__Required work__. Leaving the pictures aside, transcribe the data below exactly.

Start of Data extract

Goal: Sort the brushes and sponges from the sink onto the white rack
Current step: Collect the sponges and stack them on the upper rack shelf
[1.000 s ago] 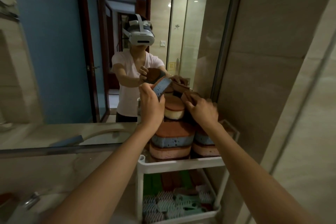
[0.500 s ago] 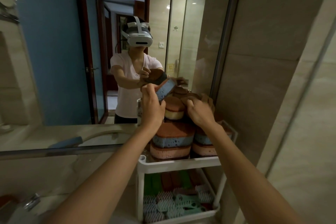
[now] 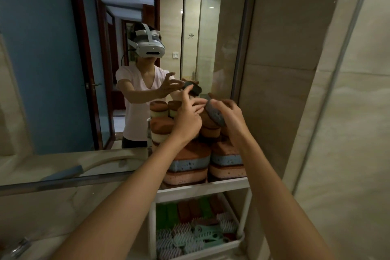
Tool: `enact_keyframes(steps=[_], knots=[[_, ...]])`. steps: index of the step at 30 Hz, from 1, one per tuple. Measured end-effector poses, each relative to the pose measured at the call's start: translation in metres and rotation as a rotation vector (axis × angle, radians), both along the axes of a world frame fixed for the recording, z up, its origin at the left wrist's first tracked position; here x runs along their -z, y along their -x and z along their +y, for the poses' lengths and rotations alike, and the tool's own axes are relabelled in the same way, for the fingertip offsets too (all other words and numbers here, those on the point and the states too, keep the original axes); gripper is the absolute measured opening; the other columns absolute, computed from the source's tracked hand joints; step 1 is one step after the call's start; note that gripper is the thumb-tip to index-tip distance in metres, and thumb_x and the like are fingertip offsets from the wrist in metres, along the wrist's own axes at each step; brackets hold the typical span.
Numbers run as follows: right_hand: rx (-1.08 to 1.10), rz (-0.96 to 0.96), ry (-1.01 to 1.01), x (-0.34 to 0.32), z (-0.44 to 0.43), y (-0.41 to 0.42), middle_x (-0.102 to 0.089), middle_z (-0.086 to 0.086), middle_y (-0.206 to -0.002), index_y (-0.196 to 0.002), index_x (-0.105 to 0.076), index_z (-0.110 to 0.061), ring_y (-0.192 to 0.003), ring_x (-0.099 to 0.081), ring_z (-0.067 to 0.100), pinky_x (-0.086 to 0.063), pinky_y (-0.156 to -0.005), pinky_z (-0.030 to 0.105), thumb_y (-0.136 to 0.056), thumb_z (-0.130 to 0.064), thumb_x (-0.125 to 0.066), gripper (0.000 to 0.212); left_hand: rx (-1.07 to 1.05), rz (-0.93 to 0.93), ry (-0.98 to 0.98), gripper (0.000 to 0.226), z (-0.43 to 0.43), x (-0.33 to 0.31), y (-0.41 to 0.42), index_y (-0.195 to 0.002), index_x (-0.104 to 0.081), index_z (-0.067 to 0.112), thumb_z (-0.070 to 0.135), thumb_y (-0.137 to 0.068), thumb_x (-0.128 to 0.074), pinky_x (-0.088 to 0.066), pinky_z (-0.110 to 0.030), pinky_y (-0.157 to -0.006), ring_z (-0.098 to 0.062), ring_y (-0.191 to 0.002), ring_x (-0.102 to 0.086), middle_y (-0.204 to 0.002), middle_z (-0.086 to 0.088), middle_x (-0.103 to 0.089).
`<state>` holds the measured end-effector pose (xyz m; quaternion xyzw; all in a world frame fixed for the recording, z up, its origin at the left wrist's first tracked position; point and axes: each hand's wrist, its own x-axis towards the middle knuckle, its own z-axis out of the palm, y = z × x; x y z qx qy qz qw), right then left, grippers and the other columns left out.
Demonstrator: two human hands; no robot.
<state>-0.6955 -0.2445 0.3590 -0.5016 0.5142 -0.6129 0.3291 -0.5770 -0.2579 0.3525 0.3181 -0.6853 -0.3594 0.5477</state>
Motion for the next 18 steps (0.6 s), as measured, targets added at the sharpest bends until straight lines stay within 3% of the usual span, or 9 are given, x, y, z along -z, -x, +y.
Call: enact_keyframes(steps=[2,4,6,8,12,15,18], knots=[[0.034,0.063,-0.008,-0.002,0.001,0.010,-0.053,-0.005,-0.103,-0.124,-0.049,-0.014,-0.094,-0.051,0.011,-0.045,-0.059,0.014,-0.083,-0.021,-0.066,0.045,0.096,0.181,-0.124,0.070,-0.003,-0.006,0.005,-0.146,-0.009,0.013,-0.018,-0.089,-0.036,-0.041,-0.036,-0.108,-0.030,-0.123,-0.052,-0.126,-0.024,-0.053],[0.100,0.094,-0.001,-0.004,-0.004,0.023,-0.052,0.000,-0.110,-0.126,-0.049,-0.013,-0.097,-0.050,0.014,-0.044,-0.062,0.016,-0.083,-0.018,-0.066,0.047,0.059,0.192,-0.170,0.066,-0.009,-0.008,0.007,-0.145,-0.015,0.011,-0.018,-0.089,-0.034,-0.042,-0.033,-0.104,-0.030,-0.121,-0.053,-0.126,-0.024,-0.053],[0.161,0.145,0.021,-0.002,-0.009,0.035,-0.055,0.003,-0.115,-0.125,-0.051,-0.016,-0.099,-0.052,0.017,-0.049,-0.075,0.025,-0.083,-0.019,-0.063,0.043,-0.123,-0.043,-0.093,0.059,-0.017,-0.005,0.007,-0.141,-0.027,0.013,-0.014,-0.090,-0.035,-0.041,-0.031,-0.100,-0.029,-0.126,-0.049,-0.132,-0.019,-0.050],[0.193,0.232,0.049,0.004,-0.017,0.043,-0.056,0.004,-0.121,-0.124,-0.051,-0.020,-0.104,-0.055,0.021,-0.047,-0.081,0.031,-0.085,-0.020,-0.061,0.040,-0.313,-0.412,0.043,0.048,-0.023,0.001,0.006,-0.141,-0.032,0.016,0.002,-0.095,-0.036,-0.037,-0.037,-0.104,-0.028,-0.132,-0.041,-0.140,-0.014,-0.044],[0.244,0.507,0.038,0.017,-0.037,0.050,-0.053,0.009,-0.133,-0.131,-0.049,-0.019,-0.120,-0.051,0.026,-0.044,-0.097,0.035,-0.088,-0.013,-0.056,0.044,-0.360,-1.045,0.062,0.047,-0.031,0.017,0.008,-0.147,-0.019,0.032,0.039,-0.100,-0.022,-0.005,-0.056,-0.115,-0.033,-0.146,-0.005,-0.157,-0.011,-0.015],[0.229,0.634,-0.062,0.024,-0.050,0.051,-0.048,0.009,-0.139,-0.136,-0.044,-0.024,-0.125,-0.048,0.028,-0.043,-0.101,0.036,-0.092,-0.015,-0.051,0.045,-0.339,-1.247,0.012,0.049,-0.033,0.025,0.010,-0.147,-0.018,0.036,0.045,-0.100,-0.017,-0.005,-0.058,-0.115,-0.040,-0.145,-0.004,-0.159,-0.012,-0.010],[0.215,0.710,-0.124,0.032,-0.060,0.049,-0.044,0.009,-0.142,-0.135,-0.047,-0.027,-0.127,-0.046,0.030,-0.041,-0.102,0.034,-0.094,-0.019,-0.049,0.042,-0.363,-1.290,0.013,0.049,-0.033,0.025,0.012,-0.147,-0.020,0.035,0.045,-0.100,-0.017,-0.008,-0.058,-0.114,-0.041,-0.144,-0.009,-0.158,-0.013,-0.013]])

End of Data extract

__Answer box__.
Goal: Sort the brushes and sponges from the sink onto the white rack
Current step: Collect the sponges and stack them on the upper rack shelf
[1.000 s ago] 
[0.500 s ago] 
[now] 
Tool: `enact_keyframes(steps=[_], knots=[[_, ...]])`. steps: index of the step at 30 Hz, from 1, one per tuple. Measured end-effector poses, each relative to the pose measured at the call's start: translation in metres and rotation as a rotation vector (axis × angle, radians), both along the axes of a world frame fixed for the recording, z up, its origin at the left wrist's first tracked position; here x runs along their -z, y along their -x and z along their +y, for the poses' lengths and rotations alike, and the tool's own axes are relabelled in the same way, for the fingertip offsets too (all other words and numbers here, those on the point and the states too, keep the original axes); gripper is the absolute measured opening; the other columns absolute, computed from the source's tracked hand joints; step 1 is one step after the call's start; note that gripper is the thumb-tip to index-tip distance in metres, and thumb_x and the like are fingertip offsets from the wrist in metres, along the wrist's own axes at each step; brackets hold the typical span.
Numbers run as follows: right_hand: rx (-1.08 to 1.10), rz (-0.96 to 0.96), ry (-1.01 to 1.01), x (-0.34 to 0.32), z (-0.44 to 0.43), y (-0.41 to 0.42), middle_x (-0.102 to 0.089), middle_z (-0.086 to 0.086), middle_y (-0.206 to -0.002), index_y (-0.196 to 0.002), index_x (-0.105 to 0.076), index_z (-0.110 to 0.061), ring_y (-0.192 to 0.003), ring_x (-0.099 to 0.081), ring_z (-0.067 to 0.100), pinky_x (-0.086 to 0.063), pinky_y (-0.156 to -0.005), pinky_z (-0.030 to 0.105), thumb_y (-0.136 to 0.056), thumb_z (-0.130 to 0.064), thumb_x (-0.125 to 0.066), gripper (0.000 to 0.212); left_hand: rx (-1.07 to 1.05), rz (-0.93 to 0.93), ry (-0.98 to 0.98), gripper (0.000 to 0.226), z (-0.43 to 0.43), x (-0.33 to 0.31), y (-0.41 to 0.42), index_y (-0.195 to 0.002), index_x (-0.104 to 0.081), index_z (-0.067 to 0.112), thumb_z (-0.070 to 0.135), thumb_y (-0.137 to 0.068), thumb_x (-0.128 to 0.074), pinky_x (-0.088 to 0.066), pinky_z (-0.110 to 0.030), pinky_y (-0.157 to -0.006), ring_z (-0.098 to 0.062), ring_y (-0.191 to 0.002), ring_x (-0.102 to 0.086), middle_y (-0.204 to 0.002), middle_z (-0.086 to 0.088), middle_x (-0.103 to 0.089).
`<state>` holds the measured end-effector pose (xyz m; quaternion xyzw; all in a world frame fixed for the recording, z up, its origin at the left wrist's first tracked position; point and axes: each hand's wrist, its own x-axis towards the middle knuckle, its own z-axis out of the palm, y = z × x; x y z qx qy qz qw), right then left, grippers and the other columns left out.
Demonstrator: two human hands; no robot.
<state>-0.6955 -0.2445 0.3590 -0.5016 0.5142 -0.6129 0.3291 -0.5770 -0.2579 0.3525 0.3181 -0.6853 -0.3594 0.5477</state>
Motion for the next 18 steps (0.6 s), as measured, targets added at the sharpest bends until straight lines stay within 3% of the usual span, or 9 are given, x, y, z along -z, -x, +y.
Call: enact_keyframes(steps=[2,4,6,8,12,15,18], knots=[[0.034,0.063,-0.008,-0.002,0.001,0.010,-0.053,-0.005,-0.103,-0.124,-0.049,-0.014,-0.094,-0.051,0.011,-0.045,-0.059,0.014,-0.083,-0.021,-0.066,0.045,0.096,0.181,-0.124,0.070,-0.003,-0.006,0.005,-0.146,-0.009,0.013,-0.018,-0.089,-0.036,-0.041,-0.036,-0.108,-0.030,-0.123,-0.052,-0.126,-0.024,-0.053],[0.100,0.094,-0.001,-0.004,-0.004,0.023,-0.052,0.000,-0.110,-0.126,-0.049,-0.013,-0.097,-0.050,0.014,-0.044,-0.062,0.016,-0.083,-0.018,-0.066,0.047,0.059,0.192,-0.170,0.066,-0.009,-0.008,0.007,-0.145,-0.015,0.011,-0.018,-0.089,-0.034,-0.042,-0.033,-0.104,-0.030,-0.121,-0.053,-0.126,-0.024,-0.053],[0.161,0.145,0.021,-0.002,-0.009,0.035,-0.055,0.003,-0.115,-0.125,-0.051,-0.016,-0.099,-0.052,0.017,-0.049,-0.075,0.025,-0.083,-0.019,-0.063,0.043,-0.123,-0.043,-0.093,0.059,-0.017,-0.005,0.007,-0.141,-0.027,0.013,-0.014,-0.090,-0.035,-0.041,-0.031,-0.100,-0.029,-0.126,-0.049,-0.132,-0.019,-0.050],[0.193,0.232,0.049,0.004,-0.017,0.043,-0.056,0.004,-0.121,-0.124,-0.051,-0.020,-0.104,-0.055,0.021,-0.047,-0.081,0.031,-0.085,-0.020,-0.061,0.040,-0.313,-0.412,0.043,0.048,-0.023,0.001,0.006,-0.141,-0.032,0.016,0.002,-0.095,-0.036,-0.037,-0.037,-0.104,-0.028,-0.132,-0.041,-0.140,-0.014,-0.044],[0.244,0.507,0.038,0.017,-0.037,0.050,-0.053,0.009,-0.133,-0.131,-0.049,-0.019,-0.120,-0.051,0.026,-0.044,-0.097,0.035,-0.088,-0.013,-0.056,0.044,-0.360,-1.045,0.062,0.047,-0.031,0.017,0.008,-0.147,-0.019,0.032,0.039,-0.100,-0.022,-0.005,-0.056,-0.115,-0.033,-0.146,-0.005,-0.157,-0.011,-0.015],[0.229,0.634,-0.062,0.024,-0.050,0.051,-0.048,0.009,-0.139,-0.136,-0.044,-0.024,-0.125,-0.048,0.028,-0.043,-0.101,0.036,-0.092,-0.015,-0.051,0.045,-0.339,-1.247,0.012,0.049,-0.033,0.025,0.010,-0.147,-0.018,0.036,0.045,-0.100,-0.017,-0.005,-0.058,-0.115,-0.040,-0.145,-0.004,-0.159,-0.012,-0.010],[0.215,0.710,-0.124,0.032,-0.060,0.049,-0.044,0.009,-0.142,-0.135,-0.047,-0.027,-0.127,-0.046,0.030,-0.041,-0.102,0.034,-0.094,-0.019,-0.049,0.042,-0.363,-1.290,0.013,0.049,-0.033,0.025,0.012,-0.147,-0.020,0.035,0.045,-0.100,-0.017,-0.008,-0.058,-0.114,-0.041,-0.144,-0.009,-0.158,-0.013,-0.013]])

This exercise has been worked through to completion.